ACTIVITY: Your answer is to be the exact text of the lines from the one containing "Machine-readable labels follow" through the final line of the entries, restated in full, with pictures omitted.

───── DATA TO EXAMINE ─────

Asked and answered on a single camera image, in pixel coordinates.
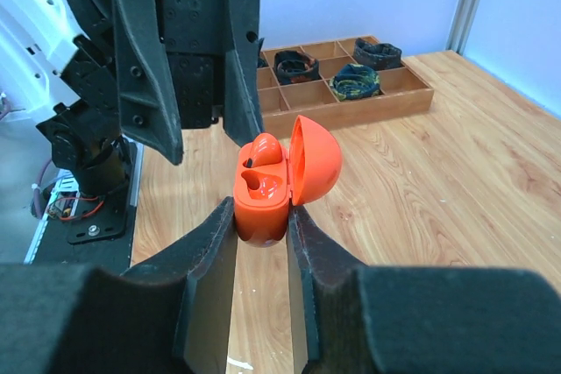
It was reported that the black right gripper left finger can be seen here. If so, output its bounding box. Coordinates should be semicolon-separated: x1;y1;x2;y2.
1;198;238;373

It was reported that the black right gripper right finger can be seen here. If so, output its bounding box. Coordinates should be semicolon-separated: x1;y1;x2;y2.
287;207;560;373

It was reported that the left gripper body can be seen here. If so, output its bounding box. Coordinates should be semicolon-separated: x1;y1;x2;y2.
158;0;230;130

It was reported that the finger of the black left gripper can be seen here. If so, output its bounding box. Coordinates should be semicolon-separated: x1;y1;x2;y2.
112;0;183;166
223;0;264;146

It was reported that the orange earbud case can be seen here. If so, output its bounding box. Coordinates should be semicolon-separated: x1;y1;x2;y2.
233;115;343;247

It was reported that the orange earbud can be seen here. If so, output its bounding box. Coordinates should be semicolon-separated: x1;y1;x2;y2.
245;133;283;168

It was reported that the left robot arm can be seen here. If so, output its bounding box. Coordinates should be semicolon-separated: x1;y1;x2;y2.
1;0;264;197

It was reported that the rolled green black tie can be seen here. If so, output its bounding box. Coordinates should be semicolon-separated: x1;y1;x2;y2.
258;55;268;68

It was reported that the rolled black orange tie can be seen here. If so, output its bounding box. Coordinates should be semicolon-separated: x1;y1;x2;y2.
273;50;321;86

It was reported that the rolled green patterned tie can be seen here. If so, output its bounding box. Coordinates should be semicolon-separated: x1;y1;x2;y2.
329;63;381;101

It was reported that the rolled black tie top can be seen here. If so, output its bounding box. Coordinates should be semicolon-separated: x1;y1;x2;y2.
352;38;402;71

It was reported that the wooden compartment tray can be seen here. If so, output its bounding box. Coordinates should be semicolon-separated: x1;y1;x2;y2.
257;36;434;138

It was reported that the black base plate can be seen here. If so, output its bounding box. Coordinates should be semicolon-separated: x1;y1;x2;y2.
24;141;144;273

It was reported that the aluminium frame post left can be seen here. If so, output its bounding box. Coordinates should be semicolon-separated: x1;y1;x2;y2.
446;0;479;55

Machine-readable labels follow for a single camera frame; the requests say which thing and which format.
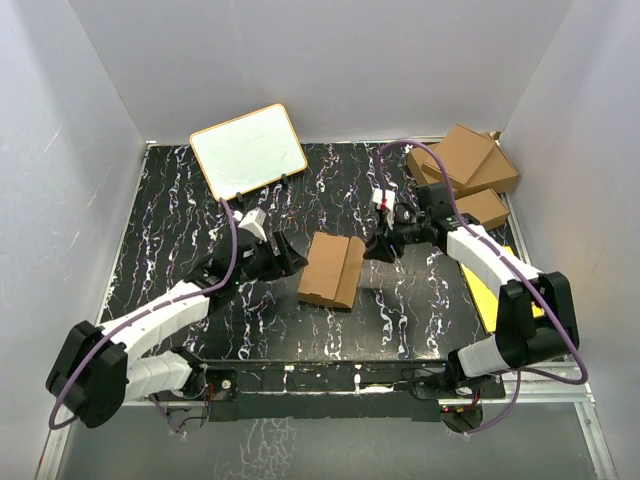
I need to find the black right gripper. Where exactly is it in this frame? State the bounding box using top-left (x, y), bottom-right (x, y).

─────

RESPONSE BOX:
Machine-readable labels follow for a single camera frame; the requests say which thing and which format.
I need to find the black right gripper. Where exactly is it in this frame? State the bounding box using top-left (x, y), bottom-right (x, y).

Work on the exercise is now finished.